## ASSIGNED TASK
Beneath this instruction is a listing. Transcribe from it only the stretch from the line with "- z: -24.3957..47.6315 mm" through the line with "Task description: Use", both end lines included, exactly as written.

· · · ·

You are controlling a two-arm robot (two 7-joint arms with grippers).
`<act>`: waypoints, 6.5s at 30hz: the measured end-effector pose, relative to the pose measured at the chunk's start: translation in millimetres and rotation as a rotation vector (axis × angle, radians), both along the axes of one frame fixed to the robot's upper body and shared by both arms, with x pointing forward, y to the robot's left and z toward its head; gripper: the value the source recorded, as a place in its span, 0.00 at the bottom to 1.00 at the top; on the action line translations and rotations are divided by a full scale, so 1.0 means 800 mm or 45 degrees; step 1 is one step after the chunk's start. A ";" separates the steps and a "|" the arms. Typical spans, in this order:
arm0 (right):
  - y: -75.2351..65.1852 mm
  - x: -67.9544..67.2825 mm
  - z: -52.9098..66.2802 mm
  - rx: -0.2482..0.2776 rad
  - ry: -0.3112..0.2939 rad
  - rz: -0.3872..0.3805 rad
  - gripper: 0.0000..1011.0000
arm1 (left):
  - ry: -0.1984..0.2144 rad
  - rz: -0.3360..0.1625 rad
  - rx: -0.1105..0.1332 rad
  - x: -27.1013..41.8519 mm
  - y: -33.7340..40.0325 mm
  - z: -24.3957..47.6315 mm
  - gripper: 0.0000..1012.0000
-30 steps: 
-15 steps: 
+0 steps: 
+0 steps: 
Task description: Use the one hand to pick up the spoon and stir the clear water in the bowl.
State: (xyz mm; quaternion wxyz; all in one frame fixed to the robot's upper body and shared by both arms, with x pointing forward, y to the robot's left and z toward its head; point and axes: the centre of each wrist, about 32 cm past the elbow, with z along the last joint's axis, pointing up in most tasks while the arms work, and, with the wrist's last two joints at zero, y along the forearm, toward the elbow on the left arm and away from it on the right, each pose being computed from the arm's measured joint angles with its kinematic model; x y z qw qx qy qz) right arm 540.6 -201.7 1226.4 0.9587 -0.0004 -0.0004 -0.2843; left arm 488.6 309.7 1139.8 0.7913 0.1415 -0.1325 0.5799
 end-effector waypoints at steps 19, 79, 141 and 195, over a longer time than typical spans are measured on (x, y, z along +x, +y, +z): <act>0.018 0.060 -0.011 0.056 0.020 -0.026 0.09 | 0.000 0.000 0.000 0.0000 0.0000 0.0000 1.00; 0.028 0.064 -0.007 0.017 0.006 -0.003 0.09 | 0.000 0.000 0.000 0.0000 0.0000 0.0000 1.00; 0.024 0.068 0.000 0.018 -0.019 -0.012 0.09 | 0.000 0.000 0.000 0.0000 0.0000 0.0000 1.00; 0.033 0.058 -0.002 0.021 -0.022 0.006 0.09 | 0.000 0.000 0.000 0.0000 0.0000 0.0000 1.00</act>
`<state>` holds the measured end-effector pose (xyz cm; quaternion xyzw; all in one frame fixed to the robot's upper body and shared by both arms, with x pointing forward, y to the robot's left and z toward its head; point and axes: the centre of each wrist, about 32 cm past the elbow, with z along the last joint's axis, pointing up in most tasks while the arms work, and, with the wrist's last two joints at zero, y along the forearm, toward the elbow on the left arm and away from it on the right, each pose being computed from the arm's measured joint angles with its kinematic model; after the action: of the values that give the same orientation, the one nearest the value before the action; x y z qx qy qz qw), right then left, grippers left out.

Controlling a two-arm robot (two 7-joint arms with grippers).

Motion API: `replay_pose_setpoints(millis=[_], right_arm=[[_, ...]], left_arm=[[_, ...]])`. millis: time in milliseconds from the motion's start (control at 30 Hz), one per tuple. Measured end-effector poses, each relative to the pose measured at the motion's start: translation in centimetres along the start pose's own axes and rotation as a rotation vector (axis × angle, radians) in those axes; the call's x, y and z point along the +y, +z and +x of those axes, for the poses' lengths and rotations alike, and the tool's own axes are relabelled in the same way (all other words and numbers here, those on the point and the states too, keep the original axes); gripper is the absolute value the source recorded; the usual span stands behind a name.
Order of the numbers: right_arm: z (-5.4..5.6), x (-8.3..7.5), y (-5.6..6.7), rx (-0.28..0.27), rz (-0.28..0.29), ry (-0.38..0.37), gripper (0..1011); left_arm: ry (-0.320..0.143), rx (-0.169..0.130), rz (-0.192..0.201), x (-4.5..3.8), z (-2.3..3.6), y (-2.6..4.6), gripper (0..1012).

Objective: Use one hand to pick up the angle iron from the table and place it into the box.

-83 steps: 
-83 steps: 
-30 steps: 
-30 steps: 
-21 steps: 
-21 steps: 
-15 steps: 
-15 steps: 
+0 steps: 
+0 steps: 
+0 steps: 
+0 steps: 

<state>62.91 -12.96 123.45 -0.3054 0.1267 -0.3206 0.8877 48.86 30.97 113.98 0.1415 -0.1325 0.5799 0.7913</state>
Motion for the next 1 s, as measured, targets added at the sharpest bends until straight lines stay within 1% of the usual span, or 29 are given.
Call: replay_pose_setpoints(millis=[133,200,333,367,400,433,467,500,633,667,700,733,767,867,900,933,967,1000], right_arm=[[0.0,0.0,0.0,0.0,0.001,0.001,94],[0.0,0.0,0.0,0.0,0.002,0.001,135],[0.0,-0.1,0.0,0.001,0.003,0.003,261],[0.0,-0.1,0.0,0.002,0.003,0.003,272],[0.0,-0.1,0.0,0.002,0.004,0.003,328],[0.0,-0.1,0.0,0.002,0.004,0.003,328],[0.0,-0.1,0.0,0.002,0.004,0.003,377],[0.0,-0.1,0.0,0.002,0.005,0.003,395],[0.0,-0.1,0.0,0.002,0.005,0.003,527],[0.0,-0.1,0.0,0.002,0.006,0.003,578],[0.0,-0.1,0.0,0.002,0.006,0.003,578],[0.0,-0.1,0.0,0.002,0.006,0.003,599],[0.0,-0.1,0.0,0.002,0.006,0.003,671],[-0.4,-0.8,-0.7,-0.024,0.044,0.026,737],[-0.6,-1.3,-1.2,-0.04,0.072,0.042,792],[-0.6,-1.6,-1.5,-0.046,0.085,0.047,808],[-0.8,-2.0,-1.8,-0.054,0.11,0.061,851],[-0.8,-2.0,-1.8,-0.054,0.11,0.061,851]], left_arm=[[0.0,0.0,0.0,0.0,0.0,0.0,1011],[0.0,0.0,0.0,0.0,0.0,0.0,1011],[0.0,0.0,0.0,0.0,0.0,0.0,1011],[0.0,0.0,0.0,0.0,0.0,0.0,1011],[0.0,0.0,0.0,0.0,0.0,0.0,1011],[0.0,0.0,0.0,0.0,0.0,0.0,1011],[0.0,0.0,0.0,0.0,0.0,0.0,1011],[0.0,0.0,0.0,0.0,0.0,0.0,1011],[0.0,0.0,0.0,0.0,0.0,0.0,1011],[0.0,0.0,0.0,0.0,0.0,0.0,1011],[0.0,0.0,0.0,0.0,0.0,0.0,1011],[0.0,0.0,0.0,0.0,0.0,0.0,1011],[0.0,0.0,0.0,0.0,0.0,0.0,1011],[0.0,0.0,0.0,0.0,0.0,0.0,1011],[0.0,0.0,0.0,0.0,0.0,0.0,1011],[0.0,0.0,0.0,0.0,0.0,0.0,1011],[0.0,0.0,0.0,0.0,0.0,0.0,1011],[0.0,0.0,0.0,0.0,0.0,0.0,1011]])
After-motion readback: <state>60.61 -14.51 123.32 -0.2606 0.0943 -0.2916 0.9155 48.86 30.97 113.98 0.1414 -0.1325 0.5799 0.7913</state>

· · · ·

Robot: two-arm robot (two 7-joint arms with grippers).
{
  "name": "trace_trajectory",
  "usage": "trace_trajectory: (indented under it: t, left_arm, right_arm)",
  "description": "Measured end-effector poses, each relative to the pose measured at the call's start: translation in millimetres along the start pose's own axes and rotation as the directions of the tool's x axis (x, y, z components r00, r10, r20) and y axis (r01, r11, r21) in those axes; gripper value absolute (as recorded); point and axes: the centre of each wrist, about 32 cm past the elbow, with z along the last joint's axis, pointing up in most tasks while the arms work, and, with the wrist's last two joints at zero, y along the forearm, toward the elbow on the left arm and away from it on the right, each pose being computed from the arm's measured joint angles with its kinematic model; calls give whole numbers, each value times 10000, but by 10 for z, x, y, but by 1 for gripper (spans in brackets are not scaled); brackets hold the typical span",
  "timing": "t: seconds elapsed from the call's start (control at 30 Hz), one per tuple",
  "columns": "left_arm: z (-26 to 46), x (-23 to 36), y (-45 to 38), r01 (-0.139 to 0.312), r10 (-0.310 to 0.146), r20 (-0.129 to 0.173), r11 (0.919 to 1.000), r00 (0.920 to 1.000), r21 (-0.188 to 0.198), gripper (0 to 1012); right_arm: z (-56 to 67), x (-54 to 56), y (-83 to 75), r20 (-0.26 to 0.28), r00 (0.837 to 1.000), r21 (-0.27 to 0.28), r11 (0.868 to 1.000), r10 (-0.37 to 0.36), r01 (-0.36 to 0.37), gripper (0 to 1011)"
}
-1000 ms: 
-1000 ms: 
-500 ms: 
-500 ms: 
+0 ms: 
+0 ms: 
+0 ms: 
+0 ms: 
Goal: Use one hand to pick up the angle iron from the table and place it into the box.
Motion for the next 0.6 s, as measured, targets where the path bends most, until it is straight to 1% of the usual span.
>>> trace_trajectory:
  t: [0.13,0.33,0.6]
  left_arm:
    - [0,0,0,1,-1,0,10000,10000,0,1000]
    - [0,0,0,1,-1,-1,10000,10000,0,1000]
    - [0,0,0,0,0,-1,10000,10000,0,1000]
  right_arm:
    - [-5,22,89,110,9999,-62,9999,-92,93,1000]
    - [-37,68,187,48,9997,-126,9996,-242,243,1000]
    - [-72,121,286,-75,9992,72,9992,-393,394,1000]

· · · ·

## SOLUTION FOR THIS PROBLEM
  - z: -24.3957..47.6315 mm
  - gripper: 0.0000..1012.0000
-30 steps: 
-15 steps: 
+0 steps: 
+0 steps: 
Task description: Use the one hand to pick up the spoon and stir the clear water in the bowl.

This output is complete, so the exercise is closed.